(Record set)
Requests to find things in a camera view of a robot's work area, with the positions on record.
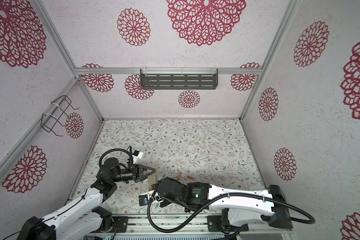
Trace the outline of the white remote control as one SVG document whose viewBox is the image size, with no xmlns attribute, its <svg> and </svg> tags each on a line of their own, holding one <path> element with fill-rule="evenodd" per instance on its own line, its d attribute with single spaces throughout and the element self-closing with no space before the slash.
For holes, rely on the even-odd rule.
<svg viewBox="0 0 360 240">
<path fill-rule="evenodd" d="M 153 170 L 150 170 L 150 175 L 148 176 L 148 191 L 152 191 L 158 181 L 156 166 L 152 166 L 152 168 Z"/>
</svg>

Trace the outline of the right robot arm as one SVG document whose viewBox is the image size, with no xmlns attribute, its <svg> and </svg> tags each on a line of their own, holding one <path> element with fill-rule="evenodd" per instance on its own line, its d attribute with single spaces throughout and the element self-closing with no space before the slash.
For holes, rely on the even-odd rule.
<svg viewBox="0 0 360 240">
<path fill-rule="evenodd" d="M 158 197 L 161 207 L 176 204 L 184 207 L 187 213 L 219 209 L 223 225 L 240 227 L 264 221 L 277 229 L 293 228 L 289 210 L 284 207 L 285 195 L 277 185 L 265 190 L 241 191 L 200 182 L 185 185 L 164 178 L 153 185 L 150 196 Z"/>
</svg>

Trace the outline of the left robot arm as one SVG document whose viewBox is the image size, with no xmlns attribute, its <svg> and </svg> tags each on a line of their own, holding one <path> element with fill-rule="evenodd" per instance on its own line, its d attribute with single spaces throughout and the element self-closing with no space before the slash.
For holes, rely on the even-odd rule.
<svg viewBox="0 0 360 240">
<path fill-rule="evenodd" d="M 96 230 L 112 228 L 112 213 L 101 207 L 116 190 L 118 182 L 142 182 L 156 170 L 133 164 L 131 168 L 109 158 L 100 167 L 97 180 L 69 204 L 42 218 L 28 219 L 19 240 L 77 240 Z"/>
</svg>

(Task item) Could you repeat the listing above exactly, omitting its pictures?

(Final answer)
Requests to find things in a camera view of a robot's work area, with the positions on record.
Trace the outline of the white remote control as one SVG document whose viewBox is the image size, with no xmlns attribute, its <svg> and </svg> tags each on a line of their own, holding one <path> element with fill-rule="evenodd" per instance on its own line, its d attribute with single spaces throughout and the element self-closing with no space before the slash.
For holes, rely on the even-odd rule.
<svg viewBox="0 0 360 240">
<path fill-rule="evenodd" d="M 153 170 L 150 170 L 150 175 L 148 176 L 148 191 L 152 191 L 158 181 L 156 166 L 152 166 L 152 168 Z"/>
</svg>

Trace the outline of the right robot arm as one SVG document whose viewBox is the image size, with no xmlns attribute, its <svg> and </svg> tags each on a line of their own, holding one <path> element with fill-rule="evenodd" per instance on its own line, its d attribute with single spaces throughout and the element self-closing with no space before the slash.
For holes, rely on the even-odd rule.
<svg viewBox="0 0 360 240">
<path fill-rule="evenodd" d="M 158 197 L 161 207 L 176 204 L 184 207 L 187 213 L 219 209 L 223 225 L 240 227 L 264 221 L 277 229 L 293 228 L 289 210 L 284 207 L 285 195 L 277 185 L 265 190 L 241 191 L 200 182 L 185 185 L 164 178 L 153 185 L 150 196 Z"/>
</svg>

Trace the outline of the left robot arm as one SVG document whose viewBox is the image size, with no xmlns attribute, its <svg> and </svg> tags each on a line of their own, holding one <path> element with fill-rule="evenodd" per instance on its own line, its d attribute with single spaces throughout and the element self-closing with no space before the slash.
For holes, rely on the even-odd rule.
<svg viewBox="0 0 360 240">
<path fill-rule="evenodd" d="M 96 230 L 112 228 L 112 213 L 101 207 L 116 190 L 118 182 L 142 182 L 156 170 L 133 164 L 131 168 L 109 158 L 100 167 L 97 180 L 69 204 L 42 218 L 28 219 L 19 240 L 77 240 Z"/>
</svg>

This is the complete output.